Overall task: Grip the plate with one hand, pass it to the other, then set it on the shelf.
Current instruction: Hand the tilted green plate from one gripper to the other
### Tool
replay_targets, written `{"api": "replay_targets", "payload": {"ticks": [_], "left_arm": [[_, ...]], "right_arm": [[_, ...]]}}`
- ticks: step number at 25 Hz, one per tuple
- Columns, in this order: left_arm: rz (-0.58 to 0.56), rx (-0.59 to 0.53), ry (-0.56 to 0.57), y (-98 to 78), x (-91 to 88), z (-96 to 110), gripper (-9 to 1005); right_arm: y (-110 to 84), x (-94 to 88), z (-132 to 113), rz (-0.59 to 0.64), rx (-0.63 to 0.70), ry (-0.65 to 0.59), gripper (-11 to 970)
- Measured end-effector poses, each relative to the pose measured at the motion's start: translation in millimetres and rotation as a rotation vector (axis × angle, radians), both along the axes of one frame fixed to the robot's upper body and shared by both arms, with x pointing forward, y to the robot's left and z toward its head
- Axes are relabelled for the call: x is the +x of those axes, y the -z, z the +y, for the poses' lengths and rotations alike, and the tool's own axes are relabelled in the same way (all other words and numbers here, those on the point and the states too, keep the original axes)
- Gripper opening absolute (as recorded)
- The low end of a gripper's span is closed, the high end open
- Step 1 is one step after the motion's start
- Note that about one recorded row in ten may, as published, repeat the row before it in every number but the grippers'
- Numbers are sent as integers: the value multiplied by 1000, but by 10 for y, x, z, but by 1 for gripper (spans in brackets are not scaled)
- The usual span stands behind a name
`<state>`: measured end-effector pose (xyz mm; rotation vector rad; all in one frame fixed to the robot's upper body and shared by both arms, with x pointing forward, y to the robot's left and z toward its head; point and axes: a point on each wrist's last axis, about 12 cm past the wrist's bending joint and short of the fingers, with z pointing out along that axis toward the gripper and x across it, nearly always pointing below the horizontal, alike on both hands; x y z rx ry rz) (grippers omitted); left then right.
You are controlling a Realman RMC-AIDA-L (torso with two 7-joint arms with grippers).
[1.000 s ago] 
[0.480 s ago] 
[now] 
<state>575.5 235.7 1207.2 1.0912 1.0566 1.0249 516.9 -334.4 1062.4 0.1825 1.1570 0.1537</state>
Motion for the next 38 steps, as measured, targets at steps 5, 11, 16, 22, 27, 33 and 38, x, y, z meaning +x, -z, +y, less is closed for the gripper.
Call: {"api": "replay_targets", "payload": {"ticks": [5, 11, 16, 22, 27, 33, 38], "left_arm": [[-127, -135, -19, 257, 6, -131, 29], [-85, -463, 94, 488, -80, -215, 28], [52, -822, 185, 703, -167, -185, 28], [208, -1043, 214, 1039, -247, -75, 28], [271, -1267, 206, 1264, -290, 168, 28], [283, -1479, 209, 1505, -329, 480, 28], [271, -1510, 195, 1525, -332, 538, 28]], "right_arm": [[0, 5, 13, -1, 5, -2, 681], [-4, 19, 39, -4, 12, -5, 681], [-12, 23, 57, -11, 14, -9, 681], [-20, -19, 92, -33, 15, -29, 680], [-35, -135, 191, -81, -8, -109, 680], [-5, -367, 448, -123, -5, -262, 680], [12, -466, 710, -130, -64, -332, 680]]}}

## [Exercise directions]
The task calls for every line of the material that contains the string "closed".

## [Written response]
- The low end of a gripper's span is closed, the high end open
Motion for the next 38 steps, as measured, targets at steps 5, 11, 16, 22, 27, 33 and 38, x, y, z meaning +x, -z, +y, less is closed for the gripper.

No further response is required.